Sydney's property market slump has reached a new milestone, with values falling further than the late 1980s when Australia was on the cusp of entering its last recession. The downturn in Australia's most populous city is accelerating as tighter mortgage lending standards crimp the amount people can borrow and as nervous buyers sit on the sidelines.

Mr Oliver said while the price falls in Australia are not on the scale of the property crashes in the US and Europe during the 2008 global financial crisis, the property downturn "will have a significant economic impact" Down Under:

  • A direct detraction from economic growth as the housing construction cycle turns down about 0.4 percentage point a year (the average it added during the construction boom).
  • Reduced demand for household equipment as dwelling completions top out and decline.
  • A negative wealth effect on consumer spending of around 1 per cent per annum. Mr Oliver noted that rising housing wealth had helped drive growth in consumer spending in Sydney and Melbourne as households cut the amount they save.
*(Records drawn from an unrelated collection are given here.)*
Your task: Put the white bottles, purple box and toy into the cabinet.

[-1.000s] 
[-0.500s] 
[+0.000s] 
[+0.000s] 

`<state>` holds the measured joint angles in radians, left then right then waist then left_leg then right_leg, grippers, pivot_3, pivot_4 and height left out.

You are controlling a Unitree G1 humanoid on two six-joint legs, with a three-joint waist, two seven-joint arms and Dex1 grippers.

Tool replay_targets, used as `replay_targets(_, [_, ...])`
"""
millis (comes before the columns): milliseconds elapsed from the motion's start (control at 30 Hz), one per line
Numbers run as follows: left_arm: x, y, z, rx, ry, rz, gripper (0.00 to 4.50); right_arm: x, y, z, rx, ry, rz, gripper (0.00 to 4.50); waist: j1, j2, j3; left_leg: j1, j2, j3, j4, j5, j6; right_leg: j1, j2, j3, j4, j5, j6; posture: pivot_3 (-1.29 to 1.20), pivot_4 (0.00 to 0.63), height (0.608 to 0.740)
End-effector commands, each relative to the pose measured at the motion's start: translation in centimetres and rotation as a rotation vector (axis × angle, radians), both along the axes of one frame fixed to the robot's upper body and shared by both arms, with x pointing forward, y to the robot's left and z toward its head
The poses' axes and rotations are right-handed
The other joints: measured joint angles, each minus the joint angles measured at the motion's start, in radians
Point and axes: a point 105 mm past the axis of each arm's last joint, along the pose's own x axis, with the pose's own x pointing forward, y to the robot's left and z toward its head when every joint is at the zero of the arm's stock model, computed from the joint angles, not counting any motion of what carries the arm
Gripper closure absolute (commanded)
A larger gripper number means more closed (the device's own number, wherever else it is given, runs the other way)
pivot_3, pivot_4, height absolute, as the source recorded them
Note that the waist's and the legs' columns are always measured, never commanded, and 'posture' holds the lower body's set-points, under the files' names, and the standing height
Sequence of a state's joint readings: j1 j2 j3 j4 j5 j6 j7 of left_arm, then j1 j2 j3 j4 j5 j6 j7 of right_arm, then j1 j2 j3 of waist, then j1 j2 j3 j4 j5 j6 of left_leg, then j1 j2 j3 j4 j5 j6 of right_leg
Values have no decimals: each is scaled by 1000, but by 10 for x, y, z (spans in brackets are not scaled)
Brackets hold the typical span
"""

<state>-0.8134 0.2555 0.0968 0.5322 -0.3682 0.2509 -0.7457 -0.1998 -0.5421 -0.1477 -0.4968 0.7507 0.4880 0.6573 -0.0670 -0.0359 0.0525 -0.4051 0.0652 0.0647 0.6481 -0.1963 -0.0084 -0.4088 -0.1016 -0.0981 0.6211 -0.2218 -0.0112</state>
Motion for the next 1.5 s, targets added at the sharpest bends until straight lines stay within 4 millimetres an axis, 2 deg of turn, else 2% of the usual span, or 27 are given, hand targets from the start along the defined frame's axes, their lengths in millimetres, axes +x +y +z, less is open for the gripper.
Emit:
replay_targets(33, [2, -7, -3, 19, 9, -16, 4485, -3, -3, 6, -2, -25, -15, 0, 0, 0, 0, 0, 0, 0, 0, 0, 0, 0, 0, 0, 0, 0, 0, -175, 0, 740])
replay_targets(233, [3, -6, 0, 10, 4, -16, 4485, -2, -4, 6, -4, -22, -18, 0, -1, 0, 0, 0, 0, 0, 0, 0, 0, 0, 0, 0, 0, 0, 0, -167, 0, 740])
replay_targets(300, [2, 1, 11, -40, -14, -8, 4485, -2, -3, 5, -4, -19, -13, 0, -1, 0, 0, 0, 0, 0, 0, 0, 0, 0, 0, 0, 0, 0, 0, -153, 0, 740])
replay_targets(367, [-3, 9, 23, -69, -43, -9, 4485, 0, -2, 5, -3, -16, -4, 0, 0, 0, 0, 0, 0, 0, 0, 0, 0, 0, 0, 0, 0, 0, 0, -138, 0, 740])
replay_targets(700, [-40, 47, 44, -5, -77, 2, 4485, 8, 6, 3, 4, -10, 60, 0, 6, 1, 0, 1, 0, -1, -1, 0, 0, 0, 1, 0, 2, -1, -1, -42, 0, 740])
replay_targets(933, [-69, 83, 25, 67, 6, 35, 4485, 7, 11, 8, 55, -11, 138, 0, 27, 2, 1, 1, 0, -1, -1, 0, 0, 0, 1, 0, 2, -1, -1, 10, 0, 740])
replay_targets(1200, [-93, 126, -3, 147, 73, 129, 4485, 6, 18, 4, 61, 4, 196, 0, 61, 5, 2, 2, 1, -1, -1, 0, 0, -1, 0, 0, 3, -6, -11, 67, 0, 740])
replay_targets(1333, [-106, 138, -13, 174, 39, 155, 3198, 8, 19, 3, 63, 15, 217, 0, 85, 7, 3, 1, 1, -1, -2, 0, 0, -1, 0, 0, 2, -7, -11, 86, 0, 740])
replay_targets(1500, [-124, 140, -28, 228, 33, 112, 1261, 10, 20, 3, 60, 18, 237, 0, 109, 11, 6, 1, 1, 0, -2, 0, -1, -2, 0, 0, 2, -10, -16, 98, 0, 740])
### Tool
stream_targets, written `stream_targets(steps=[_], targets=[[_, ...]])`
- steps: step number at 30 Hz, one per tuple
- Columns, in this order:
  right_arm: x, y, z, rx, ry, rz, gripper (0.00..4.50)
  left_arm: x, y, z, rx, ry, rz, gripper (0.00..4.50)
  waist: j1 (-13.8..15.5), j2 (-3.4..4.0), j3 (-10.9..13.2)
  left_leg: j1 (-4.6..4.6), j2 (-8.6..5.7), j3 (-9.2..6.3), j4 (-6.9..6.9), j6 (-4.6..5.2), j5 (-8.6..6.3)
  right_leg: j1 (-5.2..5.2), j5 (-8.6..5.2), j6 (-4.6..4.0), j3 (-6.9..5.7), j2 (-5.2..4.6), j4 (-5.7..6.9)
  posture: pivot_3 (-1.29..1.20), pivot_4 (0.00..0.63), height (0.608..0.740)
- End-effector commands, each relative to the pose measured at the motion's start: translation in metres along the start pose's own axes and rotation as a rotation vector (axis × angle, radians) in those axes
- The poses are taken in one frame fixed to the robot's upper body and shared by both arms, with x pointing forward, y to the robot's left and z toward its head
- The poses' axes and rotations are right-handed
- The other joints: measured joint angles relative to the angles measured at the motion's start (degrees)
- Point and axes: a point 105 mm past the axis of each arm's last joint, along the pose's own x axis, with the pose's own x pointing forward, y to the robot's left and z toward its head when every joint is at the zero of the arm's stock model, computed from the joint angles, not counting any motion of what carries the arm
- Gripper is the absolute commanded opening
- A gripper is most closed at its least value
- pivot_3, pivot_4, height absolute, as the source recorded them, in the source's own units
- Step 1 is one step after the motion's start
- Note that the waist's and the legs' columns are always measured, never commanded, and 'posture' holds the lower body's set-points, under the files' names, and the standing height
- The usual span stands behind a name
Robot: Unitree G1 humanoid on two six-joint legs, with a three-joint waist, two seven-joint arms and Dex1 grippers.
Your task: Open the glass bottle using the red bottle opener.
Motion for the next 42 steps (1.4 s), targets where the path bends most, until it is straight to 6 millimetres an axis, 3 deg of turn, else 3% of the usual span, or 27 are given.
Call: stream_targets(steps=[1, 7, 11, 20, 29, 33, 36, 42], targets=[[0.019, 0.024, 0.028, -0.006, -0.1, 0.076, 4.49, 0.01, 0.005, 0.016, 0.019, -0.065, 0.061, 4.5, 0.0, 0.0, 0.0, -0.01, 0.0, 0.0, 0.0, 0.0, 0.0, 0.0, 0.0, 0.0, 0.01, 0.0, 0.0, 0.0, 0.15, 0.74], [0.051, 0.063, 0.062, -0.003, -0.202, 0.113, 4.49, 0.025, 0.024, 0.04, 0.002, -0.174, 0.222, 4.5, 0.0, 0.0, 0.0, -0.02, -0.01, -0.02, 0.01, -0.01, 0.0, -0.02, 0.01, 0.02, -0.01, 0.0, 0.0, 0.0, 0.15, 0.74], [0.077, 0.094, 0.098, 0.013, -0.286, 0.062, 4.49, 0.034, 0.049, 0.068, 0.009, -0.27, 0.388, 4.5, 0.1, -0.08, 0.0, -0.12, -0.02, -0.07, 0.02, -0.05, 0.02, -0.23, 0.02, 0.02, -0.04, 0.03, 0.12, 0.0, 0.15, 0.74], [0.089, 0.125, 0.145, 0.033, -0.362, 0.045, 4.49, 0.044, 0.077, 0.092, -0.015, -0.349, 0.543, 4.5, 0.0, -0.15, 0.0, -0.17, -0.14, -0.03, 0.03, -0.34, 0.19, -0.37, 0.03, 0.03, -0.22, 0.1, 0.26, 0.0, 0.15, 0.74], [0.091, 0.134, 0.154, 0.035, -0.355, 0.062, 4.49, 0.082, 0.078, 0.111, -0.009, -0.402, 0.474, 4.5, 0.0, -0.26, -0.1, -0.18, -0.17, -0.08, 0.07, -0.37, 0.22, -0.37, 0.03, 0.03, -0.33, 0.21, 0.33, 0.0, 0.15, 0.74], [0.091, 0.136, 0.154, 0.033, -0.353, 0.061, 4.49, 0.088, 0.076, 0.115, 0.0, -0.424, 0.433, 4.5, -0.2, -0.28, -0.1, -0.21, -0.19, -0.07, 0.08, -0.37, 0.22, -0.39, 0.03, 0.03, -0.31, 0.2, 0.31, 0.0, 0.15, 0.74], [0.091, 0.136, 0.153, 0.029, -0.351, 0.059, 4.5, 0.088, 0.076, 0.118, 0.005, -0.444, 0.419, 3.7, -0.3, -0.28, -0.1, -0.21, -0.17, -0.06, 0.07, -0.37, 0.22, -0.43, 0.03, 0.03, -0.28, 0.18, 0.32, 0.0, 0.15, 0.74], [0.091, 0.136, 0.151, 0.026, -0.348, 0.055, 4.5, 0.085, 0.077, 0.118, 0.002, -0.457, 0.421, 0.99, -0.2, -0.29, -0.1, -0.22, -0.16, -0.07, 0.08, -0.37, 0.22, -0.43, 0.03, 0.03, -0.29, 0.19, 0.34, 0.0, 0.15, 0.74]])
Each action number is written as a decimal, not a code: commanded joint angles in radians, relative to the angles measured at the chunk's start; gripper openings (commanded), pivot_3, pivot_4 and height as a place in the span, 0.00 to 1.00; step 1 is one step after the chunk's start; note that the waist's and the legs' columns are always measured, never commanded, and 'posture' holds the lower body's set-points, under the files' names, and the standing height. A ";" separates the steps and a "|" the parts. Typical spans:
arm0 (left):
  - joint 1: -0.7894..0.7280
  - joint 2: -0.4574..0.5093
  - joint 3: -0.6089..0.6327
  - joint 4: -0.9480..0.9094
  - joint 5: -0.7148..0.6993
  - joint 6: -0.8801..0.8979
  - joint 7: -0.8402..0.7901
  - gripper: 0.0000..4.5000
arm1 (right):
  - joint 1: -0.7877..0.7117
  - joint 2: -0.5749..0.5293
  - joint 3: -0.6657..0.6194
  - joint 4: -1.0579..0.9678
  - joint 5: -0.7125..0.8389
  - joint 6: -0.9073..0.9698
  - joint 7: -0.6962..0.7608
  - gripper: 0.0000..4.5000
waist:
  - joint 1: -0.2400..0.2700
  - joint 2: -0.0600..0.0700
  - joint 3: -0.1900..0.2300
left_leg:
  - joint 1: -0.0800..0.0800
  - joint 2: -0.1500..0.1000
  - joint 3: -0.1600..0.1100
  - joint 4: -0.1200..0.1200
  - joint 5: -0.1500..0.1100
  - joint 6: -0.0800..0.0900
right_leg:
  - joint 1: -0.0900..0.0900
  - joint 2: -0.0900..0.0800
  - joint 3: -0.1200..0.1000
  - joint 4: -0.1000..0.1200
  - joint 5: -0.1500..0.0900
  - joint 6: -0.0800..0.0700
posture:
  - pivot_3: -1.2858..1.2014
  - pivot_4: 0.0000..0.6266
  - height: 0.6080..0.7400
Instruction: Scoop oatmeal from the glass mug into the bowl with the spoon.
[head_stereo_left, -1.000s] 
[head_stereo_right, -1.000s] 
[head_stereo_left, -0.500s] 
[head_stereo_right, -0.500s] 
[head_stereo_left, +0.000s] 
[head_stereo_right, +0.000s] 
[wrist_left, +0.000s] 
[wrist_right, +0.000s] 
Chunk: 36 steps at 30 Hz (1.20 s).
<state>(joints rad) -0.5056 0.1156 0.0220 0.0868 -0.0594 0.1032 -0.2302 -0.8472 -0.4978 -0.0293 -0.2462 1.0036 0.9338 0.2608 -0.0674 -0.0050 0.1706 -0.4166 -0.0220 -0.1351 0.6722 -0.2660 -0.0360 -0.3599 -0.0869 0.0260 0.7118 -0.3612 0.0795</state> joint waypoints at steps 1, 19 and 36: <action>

This is now likely to go into reverse, detracting around 0.6 percentage point from GDP growth.
  • There could also be a feedback loop into further bank credit tightening if non-performing loans and defaults rise.
  • Taken together, he estimated these factors could detract 1-1.2 percentage points from GDP growth over the next year.

"Rate cuts won't be aimed at re-inflating the property market but supporting households with a mortgage to offset the negative wealth impact on spending," Mr Oliver said, estimating a quarter-point cut would save a household with a A$400,000 mortgage about A$1,000 a year.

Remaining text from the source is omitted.